Emmy tippte auf den Eierkarton. „Rühreier gehen immer.“

Gabriel nickte. „Und als Nachtisch einen Obstsalat?“

Emmy nickte ebenfalls. „Na, wenn das kein Festmahl ist.“

„Eben, das kriegst du nicht mal in einem Fünf-Sterne-Restaurant“, sagte Gabriel mit gespielt angeberischer Miene.

Sie grinsten sich an.

Als sie nach dem Eierkarton greifen wollte, kam Gabriel ihr zuvor.

„Das erledigt der Chefkoch“, bestimmte er lächelnd.

„Dann kümmere ich mich um den Obstsalat“, entgegnete Emmy entschieden und sah sich suchend um. „Wo sind Brett und Messer?“

Gabriel bedeutete ihr, sich hinzusetzen. „Lass mich nur machen.“

„Kommt gar nicht in Frage“, protestierte sie.

„Du hattest einen anstrengenden Tag.“

„Ich will hier nicht einfach untätig herumsitzen“, protestierte sie.

„Und ich will, dass du dich von mir verwöhnen lässt“, erklärte Gabriel mit sanfter Stimme.

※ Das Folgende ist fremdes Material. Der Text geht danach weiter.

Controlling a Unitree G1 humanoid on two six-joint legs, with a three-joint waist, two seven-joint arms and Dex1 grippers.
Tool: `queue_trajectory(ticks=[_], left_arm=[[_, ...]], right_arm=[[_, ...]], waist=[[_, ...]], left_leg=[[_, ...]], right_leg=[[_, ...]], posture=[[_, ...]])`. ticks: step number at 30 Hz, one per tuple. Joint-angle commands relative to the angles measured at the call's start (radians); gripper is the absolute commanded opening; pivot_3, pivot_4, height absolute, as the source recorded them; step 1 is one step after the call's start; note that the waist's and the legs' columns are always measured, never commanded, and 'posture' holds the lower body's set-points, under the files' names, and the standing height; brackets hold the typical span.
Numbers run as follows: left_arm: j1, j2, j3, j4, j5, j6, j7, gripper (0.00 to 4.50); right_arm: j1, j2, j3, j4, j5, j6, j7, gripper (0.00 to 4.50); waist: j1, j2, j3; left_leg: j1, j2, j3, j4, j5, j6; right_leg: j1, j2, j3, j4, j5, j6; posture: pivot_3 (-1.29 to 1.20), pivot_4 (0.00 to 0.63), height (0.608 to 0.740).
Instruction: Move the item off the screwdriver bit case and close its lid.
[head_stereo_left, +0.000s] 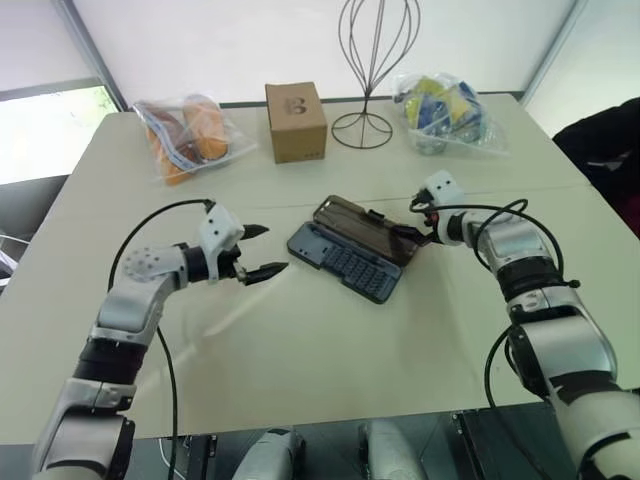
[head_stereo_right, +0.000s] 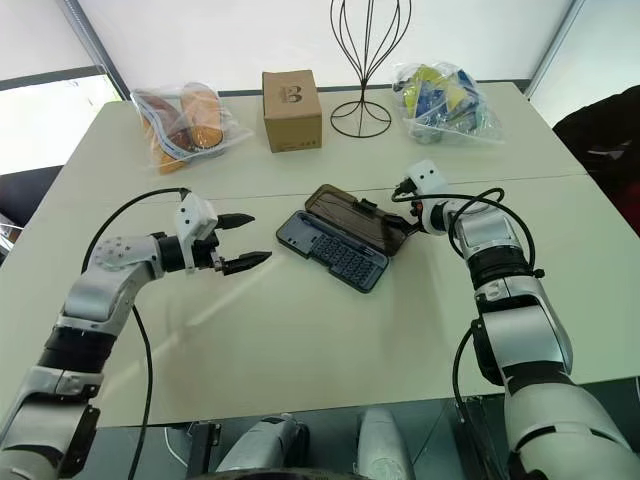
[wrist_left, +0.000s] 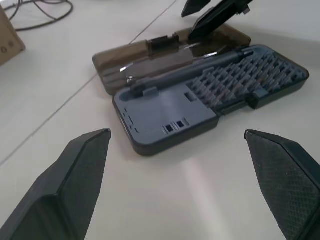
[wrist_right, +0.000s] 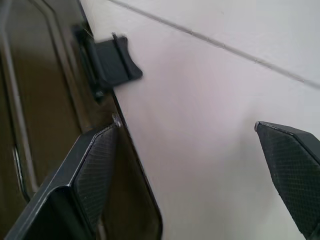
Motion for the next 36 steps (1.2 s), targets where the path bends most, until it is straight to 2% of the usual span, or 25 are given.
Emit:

Er schenkte ihr einen derart zärtlichen Blick, dass sie davon völlig irritiert war. So sehr, dass sie überhaupt nicht wusste, was sie antworten sollte. Also tat sie wie ihr geheißen und setzte sich auf einen der weißen Holzstühle.

„Du wirst sehen, das werden die besten Rühreier deines Lebens“, verkündete er.

Emmy spürte plötzlich einen Stich in ihrem Herzen. Laurent! Genau das hatte Laurent gesagt, als er ihr einmal auf einer Berghütte in den Schweizer Alpen Rühreier zubereitet hatte. Sie sah ihn vor sich, mit seinem verschmitzten Lächeln, das das Grübchen an seinem Kinn vertiefte – wie sehr hatte sie dieses Grübchen geliebt.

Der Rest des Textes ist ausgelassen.